AbstractThe analysis of time-lapse microscope images is a recent popular research topic. Processing techniques have been employed in such studies to extract important information about cells—e.g., cell number or alterations of cellular features—for various tasks. However, few studies provide acceptable results in practical applications because they cannot simultaneously solve the core challenges that are shared by most cell datasets: the image contrast is extremely low; the distribution of grey scale is non-uniform; images are noisy; the number of cells is large, etc. These factors also make manual processing an extremely laborious task. To improve the efficiency of related biological analyses and disease diagnoses. This thesis establishes a framework in these directions: a new segmentation method for cell images is designed as the foundation of an automatic approach for the measurement of cellular features. The newly proposed segmentation method achieves substantial improvements in the detection of cell filopodia. An automatic measuring mechanism for cell features is established in the designed framework. The measuring component enables the system to provide quantitative information about various cell features that are useful in biological research.
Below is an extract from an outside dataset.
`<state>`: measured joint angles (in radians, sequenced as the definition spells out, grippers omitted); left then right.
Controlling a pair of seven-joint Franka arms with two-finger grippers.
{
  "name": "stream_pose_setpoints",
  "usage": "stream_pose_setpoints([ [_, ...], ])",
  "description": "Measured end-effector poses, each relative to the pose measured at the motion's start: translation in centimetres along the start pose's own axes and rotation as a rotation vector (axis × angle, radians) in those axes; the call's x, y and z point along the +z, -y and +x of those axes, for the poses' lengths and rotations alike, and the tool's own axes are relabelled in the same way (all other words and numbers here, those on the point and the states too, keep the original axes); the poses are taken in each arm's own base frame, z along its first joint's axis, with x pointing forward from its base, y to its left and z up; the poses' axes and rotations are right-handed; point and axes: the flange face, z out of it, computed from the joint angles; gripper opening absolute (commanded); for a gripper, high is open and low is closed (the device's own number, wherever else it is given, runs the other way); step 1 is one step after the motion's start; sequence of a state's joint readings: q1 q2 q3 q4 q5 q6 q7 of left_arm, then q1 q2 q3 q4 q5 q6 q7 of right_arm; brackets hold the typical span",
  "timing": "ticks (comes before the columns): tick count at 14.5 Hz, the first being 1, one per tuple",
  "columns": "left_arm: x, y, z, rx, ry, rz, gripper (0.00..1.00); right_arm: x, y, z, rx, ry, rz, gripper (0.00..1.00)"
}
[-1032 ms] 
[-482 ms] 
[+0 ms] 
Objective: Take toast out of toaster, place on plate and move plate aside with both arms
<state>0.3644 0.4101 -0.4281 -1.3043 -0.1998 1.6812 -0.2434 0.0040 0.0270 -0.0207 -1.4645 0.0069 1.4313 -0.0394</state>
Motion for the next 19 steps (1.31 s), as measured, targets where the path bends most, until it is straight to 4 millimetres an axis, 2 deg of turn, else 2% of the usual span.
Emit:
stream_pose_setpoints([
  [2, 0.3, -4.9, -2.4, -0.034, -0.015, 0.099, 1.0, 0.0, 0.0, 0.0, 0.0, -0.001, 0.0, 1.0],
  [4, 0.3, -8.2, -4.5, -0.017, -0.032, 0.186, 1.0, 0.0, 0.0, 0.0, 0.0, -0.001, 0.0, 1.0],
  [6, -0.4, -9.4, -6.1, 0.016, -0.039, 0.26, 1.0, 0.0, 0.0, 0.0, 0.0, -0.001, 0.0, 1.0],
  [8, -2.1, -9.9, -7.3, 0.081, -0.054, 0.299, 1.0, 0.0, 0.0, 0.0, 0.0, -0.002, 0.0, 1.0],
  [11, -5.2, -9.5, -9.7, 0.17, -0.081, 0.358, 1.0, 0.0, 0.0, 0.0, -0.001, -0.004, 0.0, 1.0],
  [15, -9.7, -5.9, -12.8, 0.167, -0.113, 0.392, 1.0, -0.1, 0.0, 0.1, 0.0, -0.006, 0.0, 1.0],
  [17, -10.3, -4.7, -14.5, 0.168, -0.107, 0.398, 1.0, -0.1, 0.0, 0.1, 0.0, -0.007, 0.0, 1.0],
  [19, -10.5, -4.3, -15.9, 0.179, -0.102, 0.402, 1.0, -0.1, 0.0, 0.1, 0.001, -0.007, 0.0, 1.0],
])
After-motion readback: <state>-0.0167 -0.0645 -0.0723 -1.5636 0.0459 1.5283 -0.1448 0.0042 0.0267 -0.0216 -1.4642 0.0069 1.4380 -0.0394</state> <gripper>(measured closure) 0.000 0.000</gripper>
A novel cell-tracking framework is constructed to monitor the alterations of cells with an accuracy of cell tracking above 90%. To address the issue of processing speed, two fast-processing techniques have been developed to complete edge detection and visual tracking. For edge detection, the new detector is a hybrid approach that is based on the Canny operator and fuzzy entropy theory. The method calculates the fuzzy entropy of gradients from an image to decide the threshold for the Canny operator. For visual tracking, a newly defined feature is employed in the fast-tracking mechanism to recognize different cell events with tracking accuracy: i.e., 97.66%, and processing speed, i.e., 0.578s/frame.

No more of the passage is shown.